Maar waar hij uitmuntte was in zijn tweede ambt, als toeziener der reederij. Daar was hij baas, want als geboren Oostendenaar, was hij op de hoogte van al de toestanden van de zeevisscherij en meteen had hij de gelegenheid kennis te maken met al de visschers en hunne familie, dank zij de jaarlijkse rondreizen van masse en paaie, van over ouds, langs de kust zoo goed bekend als de Blankenbergsche rekeningen.
Al de mannen kende hij met hunne naam en lapnaam, hij was op de hoogte van hunne stamboom, van aan de wortels tot aan de kruine en wist hoe zwaar dat ze weegden onder opzicht van vlijt, techniek en gedrag. Ook, Menheere Georges was op de kaaie zoo wel bekend als Menheere Herri en was een fijn brokje Menheere Georges Claeys te hooren redekavelen met Menheere Herri Poppe over de visscherij, de vangsten en bijzonderlijk over de rijke folklore van onze zeemenschen, die zoo luide klink dat ze niet kan geboekt worden. Die folklore beschreef hij geern met zijn flinke penne, want hij kende met zijn kanten en zijn abouten, zowel deze bedreven in de mijne, op de sloepen of aan de geernaarstrap.
Het was een plezier hem later te bezoeken in zijn eigen doeninge.

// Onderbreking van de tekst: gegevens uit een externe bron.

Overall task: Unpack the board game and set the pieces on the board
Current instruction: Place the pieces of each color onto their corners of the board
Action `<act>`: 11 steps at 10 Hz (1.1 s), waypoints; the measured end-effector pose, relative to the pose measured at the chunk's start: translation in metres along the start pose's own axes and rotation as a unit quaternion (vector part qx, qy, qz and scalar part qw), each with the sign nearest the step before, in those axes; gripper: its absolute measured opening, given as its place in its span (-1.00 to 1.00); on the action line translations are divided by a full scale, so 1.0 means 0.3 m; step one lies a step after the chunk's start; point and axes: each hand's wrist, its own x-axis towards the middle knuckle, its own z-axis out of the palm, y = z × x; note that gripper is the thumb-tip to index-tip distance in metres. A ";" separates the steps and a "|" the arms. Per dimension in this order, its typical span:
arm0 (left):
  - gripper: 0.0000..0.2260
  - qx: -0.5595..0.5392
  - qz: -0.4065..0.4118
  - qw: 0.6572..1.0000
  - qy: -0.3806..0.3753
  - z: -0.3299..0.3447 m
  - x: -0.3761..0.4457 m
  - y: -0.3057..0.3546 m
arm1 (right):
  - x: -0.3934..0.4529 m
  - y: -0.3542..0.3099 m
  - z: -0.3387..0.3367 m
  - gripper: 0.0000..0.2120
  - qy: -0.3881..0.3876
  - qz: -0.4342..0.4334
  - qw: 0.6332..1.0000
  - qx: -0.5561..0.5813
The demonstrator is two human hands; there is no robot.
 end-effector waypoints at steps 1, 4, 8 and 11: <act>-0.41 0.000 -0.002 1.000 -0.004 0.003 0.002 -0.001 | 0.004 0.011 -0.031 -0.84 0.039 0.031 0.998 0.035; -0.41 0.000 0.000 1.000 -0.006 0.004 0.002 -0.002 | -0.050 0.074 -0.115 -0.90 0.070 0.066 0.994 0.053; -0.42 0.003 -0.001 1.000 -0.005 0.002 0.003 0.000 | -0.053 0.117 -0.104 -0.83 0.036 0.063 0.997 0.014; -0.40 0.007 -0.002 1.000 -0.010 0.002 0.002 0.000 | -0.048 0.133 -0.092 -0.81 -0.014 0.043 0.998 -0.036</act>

Met zijn rondborstige statuur, zijn flinke gezondheid, zijn prettige glimlach, kwam hij er geern te voorschijn tusschen korren, netten, koorden en allerhande vischtuig midden die pekreuke, zo eigen aan onze schipperij, om gelijk welk verzoek gretig te beantwoorden. Hij miek immers deel van vele instellingen, telde er overal goede vrienden, was op zijn tonge niet geklopt en wist goed hoe de gezagvoerders te bewerken.

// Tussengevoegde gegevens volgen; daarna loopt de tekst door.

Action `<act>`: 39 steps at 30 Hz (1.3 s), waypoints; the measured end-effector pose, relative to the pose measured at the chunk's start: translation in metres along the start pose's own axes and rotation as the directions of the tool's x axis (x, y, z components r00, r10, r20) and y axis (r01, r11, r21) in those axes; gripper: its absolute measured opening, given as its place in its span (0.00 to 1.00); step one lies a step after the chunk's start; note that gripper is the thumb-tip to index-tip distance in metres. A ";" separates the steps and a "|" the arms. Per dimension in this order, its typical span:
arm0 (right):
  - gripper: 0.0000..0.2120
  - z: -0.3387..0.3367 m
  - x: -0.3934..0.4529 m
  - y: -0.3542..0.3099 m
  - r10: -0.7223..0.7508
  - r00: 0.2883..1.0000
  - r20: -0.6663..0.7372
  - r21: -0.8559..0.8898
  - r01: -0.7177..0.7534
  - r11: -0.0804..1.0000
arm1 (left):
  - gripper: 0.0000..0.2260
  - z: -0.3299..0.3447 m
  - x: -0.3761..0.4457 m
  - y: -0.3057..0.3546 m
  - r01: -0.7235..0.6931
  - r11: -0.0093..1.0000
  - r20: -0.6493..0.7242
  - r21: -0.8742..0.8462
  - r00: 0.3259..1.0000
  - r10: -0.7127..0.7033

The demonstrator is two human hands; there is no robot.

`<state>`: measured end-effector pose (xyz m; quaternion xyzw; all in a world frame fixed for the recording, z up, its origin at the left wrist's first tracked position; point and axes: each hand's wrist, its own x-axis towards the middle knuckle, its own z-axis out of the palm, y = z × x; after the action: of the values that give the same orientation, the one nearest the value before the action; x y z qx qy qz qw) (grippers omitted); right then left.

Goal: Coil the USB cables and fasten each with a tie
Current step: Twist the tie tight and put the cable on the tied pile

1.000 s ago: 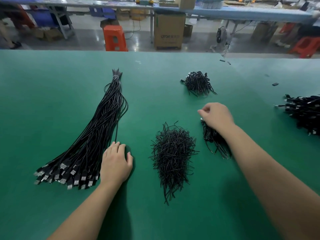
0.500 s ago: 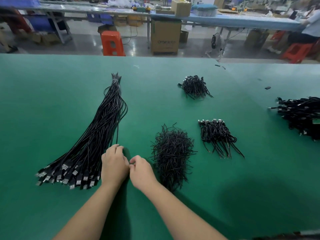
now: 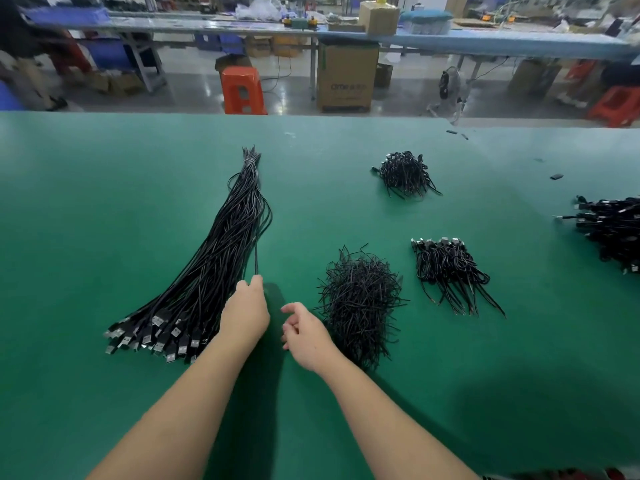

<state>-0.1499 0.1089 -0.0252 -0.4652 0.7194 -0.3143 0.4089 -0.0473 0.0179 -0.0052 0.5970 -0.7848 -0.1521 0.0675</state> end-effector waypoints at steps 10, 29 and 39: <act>0.29 -0.002 -0.011 0.001 -0.082 0.996 0.033 0.005 0.082 0.997 | 0.15 -0.045 -0.019 -0.005 -0.128 0.950 0.257 -0.286 0.944 0.205; 0.13 0.005 -0.020 0.009 -0.234 0.961 -0.147 0.066 0.246 0.967 | 0.15 -0.039 -0.080 0.014 -0.228 0.834 0.041 -0.503 0.957 0.286; 0.29 0.003 -0.022 0.010 -0.172 0.982 0.076 0.070 0.167 0.983 | 0.13 -0.041 -0.062 -0.001 0.103 0.385 0.121 -0.917 0.992 0.023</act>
<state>-0.1459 0.1325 -0.0283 -0.5240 0.6495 -0.3512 0.4245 -0.0173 0.0705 0.0375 0.4684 -0.5568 -0.5967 0.3386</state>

Geen wonder dus, dat hij in zulke voorwaarden, goede figuur zou maken in de openbare besturen: op verzoek van de Katholieken ingaande – want katholiek was hij van een stuk – aanvaardde hij aan het kiezerscorps voorgedragen te worden, en hij behaalde met klank een zetel in de Gemeenteraad en een in den Provincialen Raad, waar hij hardnekkig en met volle kennis van zaken de belangen van de lastenbetalers en deze van de zeevisscherij verdedigde.
Verwierf hij den dank van zijne kiezers, voor zijne menigvuldige tusschenkomsten, hij verwierf ook deze van de Staat, die hem menig eereteeken schonk.
Georges Claeys, die de goedheid zelve was, weigerde nooit zijn aandeel te nemen in de lastige taken die de Katholieken hem oplegden en waar hij optrad was men bijna zeker van den goeden uitslag.
De algemene hulde die zijne nagedachtenis toegekend wordt weze voor zijne beproefde weduwe en kinderen een troost die de zekerheid nog versterkt, dat die innige visschersvriend in het Rijk van den eersten visscher, Sint Pieter, reeds de belooning voor zijn verdienstelijk leven ontving.
Hij ook beminde, met overtuiging, het schip van den grooten apostel, dat sedert twintig eeuwen orkanen en tempeesten trotseert en toch nooit kan, noch zal vergaan.